More Topos and Massing.

Some of you have started to place your models into Crysis. What I want to see is a landscape that works with the design, rather than generating a flat surface and dropping your architecture into it like an inert object in space. Here are some of last years design to give you an idea of how the landscape/topography can engage with the architecture and so on. 


Not a students design but something where both the topography and architecture work together.
Falling Water - Frank Lloyd Wright

An architecture where the approach is important, where the vertical positioning is important. Think temple on top of a hill. 
Steven Ke

An architecture that interlocks with the landscape.
Keyan Guo


Architecture that hides and conceals itself, where the landscape encloses it. 
Zhiyuan Sun.


Architecture that bridges. Yen Dao (Above) and Chen Tian (Below)


Ps, your assignment 1 marks are in progress, being double checked.

Sunday, April 22, 2012

Topos and Massings

From now on, the architecture would be lost if the landform is designed independently from it. Both your massing development/resolution and the sculpting of your landscape should occur concurrently, with both considerations completing each other in its beauty and in the synthesis of concept. Pay attention to the sketches (Concepts) and the built images of the following slideshows.

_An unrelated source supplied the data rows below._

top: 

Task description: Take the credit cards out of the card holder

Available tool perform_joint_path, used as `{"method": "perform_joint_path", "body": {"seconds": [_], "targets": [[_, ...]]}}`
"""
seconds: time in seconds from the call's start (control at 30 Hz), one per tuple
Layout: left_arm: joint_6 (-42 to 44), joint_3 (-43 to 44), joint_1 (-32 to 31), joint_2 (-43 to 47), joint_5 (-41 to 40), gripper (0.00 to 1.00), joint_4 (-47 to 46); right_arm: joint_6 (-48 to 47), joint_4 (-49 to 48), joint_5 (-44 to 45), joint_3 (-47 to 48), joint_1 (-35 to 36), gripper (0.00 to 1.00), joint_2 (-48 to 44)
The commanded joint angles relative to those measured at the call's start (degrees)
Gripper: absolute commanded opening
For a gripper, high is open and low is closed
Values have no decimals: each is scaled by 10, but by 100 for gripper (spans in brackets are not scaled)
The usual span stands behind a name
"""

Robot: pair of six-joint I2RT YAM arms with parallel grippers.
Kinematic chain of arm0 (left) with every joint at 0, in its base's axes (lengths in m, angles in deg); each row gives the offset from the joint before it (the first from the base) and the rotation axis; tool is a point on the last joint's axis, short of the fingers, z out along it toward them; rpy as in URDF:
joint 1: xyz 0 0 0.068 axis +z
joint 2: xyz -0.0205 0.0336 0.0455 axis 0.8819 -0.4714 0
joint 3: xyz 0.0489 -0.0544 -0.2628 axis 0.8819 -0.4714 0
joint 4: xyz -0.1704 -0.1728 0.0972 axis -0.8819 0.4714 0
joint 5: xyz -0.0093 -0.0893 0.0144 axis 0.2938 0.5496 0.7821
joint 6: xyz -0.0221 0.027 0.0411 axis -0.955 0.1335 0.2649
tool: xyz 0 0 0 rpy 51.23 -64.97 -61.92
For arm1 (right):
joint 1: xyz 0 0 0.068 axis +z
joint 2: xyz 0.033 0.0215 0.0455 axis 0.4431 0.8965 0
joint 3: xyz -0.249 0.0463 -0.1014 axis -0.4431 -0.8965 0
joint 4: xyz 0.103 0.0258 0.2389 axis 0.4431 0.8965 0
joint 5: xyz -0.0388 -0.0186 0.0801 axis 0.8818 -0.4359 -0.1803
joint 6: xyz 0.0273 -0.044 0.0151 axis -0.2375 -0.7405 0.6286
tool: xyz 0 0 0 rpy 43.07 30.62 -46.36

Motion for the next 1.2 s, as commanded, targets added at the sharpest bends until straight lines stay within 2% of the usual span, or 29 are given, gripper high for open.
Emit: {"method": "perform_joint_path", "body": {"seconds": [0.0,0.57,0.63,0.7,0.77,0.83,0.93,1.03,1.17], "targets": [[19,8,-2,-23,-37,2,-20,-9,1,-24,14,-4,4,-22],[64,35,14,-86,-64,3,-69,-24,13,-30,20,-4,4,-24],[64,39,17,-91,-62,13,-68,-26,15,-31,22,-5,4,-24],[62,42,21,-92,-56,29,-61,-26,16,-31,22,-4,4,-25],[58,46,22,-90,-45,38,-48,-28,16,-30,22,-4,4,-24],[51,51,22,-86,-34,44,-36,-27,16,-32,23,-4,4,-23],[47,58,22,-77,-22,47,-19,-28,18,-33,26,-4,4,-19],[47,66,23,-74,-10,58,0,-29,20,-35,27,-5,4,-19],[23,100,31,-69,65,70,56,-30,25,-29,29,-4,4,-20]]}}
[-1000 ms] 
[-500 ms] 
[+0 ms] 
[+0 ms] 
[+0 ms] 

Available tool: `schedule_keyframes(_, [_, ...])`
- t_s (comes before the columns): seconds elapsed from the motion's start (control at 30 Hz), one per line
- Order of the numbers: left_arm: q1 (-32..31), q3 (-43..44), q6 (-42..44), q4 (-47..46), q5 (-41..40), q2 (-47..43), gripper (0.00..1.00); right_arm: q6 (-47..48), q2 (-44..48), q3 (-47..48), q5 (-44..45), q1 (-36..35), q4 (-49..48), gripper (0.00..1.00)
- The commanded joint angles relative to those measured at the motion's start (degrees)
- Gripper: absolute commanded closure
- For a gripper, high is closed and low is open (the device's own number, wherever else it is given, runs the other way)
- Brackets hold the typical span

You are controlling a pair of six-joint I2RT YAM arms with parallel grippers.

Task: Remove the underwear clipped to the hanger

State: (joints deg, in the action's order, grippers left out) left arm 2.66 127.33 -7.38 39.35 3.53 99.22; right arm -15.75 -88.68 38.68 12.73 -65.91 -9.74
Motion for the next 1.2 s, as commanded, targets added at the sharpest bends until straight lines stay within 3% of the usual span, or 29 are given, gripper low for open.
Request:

01 - Lima Houses, Eduardo Souto de Moura





02 - Mario Botta, Chapel of Santa Maria Degli Angeli





03 - Tadao Ando, Rokko Housing: Pay attention the process of sculpting the landscape that follows the placing of the masses





04 - Tadao Ando, Chikatsu Museum







05 - Tadao Ando, Naoshima Museum




06 - Jun Aoki, Aomori Museum of Art: Idea of space as that between the landscape and the mass, rather than the massing. 

Parallel Projection Fundamentals

Rendow Yee.

Thursday, April 12, 2012

Next task before class

Just a reminder that the second stage of the task has been posted up on the main website already. You should all have bogged your stage 1 work, and read carefully what you need to do.

So the main thing is to pick two of your drawings and draw them as a combined geometry, think about the connection; are they going to.simply touch end to.end or are you going to interconnect them into each other?

The constraint is, your two base shapes mush be of different architects, so if u use kengo for one you have yo use aalto for the other to combine.